Who Gets Stones in the Bile Ducts

Choledocholithiasis – Bile Duct Stones

Stones within the bile duct are not a problem if they’re just passing through. However, if they get stuck there, a serious condition could result.

Statistics:

  • 15% of people who form gallstones are subject to having stones within the bile duct.
  • 21% of gallbladder surgeries also have bile duct stones at the time of surgery.
  • 20% of the general population is also prone to having bile duct stones.
  • 50% of them are asymptomatic.

The most usual place for bile duct stones to be found is within the common bile duct or CBD. Sometimes the stones are not passing through but actually form there, which is why people who have had their gallbladder removed can still end up with gallstones – just not in the gallbladder.

Because research shows that 21% of people have concomitant bile duct stones at the time of their gallbladder removal, I always recommend a series of coffee enemas following recovery from surgery, just to flush out any stones or gravel that may already be in the ducts. Since the coffee stimulates a surge of bile from the liver, this should flush all the smaller hepatic (liver) ducts as well as the larger liver ducts and the largest common bile duct.

Symptoms of bile duct stones can be any of the following:

  • Pain in the upper right side of the abdomen (possibly radiating into the right shoulder)
  • Light colored stools
  • Dark urine
  • Nausea
  • Vomiting
  • Yellowing or jaundice
  • Fever
  • Loss of appetite

With choledocholithiasis or bile duct stones, 50% will have no symptoms accompanying them. So why is this something to worry about? You may have had stones in the gallbladder for years.

What’s the big deal about a stone in the duct?

Well, for starters, when a stone is large enough to block the duct, this becomes an obstruction and when bile has nowhere to go – it backs up. This is where the yellowing of eyes and skin comes from – a back up of bile. This is serious and needs immediately medical attention.
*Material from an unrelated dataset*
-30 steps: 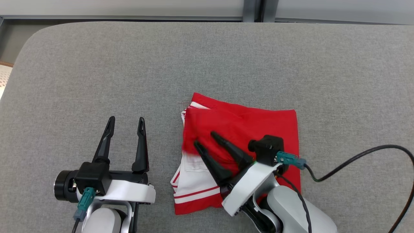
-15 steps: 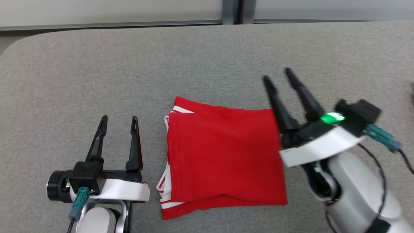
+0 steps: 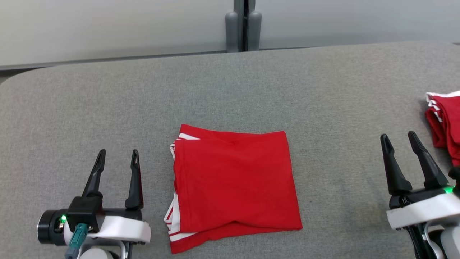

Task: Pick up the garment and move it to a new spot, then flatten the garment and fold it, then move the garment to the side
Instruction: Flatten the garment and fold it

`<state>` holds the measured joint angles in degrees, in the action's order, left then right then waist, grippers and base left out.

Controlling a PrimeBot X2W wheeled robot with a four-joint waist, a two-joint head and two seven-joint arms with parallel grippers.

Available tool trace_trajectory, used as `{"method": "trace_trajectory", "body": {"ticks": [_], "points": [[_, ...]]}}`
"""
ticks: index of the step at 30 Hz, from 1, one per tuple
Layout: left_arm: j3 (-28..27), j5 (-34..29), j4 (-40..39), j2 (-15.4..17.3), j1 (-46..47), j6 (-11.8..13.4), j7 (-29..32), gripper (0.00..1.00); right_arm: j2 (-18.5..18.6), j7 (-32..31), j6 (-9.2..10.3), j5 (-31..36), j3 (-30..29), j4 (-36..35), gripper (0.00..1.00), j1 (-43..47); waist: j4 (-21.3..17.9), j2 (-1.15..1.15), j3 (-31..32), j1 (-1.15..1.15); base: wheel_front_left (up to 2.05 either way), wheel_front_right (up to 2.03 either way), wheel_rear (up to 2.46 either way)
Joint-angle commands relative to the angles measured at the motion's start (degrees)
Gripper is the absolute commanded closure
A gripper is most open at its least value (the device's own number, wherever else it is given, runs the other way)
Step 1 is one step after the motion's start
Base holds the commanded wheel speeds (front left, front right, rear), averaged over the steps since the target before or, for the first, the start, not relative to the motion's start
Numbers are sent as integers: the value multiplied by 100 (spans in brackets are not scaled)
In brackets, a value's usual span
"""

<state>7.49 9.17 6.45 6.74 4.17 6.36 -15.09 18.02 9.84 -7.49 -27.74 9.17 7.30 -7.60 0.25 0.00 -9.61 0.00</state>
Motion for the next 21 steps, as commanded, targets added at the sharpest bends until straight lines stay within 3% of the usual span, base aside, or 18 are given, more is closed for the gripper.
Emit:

Bile stasis may result in infected bile and cause ascending cholangitis (bile duct inflammation).The obstruction of the flow of bile and pancreatic fluids into the small intestine may also cause acute pancreatitis.

Symptoms of Acute Cholangitis or Bile Duct Inflammation/Infection

  • Biliary colic (or gallbladder pain)
  • Jaundice
  • Very high fever (106.7°F or 41.5 °C) – a sign of sepsis
  • Chills

If your doctor suspects you have stones in the bile duct, he may perform any of the following tests to confirm:

Diagnosis:

  • Ultrasound
  • CT scan
  • ERCP exploration through tubes
  • MRCP – a special MRI for gallbladder and bile ducts, liver and pancreas
  • Blood work – especially pancreatic and liver enzymes
  • Symptoms will also be considered

Treatment:

Due to the potential danger of bile duct stones, natural remedies are not recommended (unless simply used for symptomatic relief while pursuing medical intervention).

  • Stone retrieval or BES (Bilary Endoscopic Sphincterotomy)
  • ESWL or lithotripsy – shock wave treatment to break up the stone/s
  • Gallbladder removal
  • Surgery to cut into the duct and remove the stone
  • Bile duct stents or tubes to open the passage for bile flow

The method used will vary according to your particular situation – stone size, placement, etc. Do your own research; ask your doctor questions before deciding on the best treatment plan.

Prognosis:

What is the usual outcome following bile duct stone removal? 4 to 24% of patients will experience bile duct stones again with 15 years. You can be sure these statistics were not of people who were dedicated to changing their diet and lifestyle. Much can be done to prevent stone formation. The causes of gallstone formation are the same, within or without gallbladder. Study your risk factors and make the appropriate changes to avoid a recurrence in the future.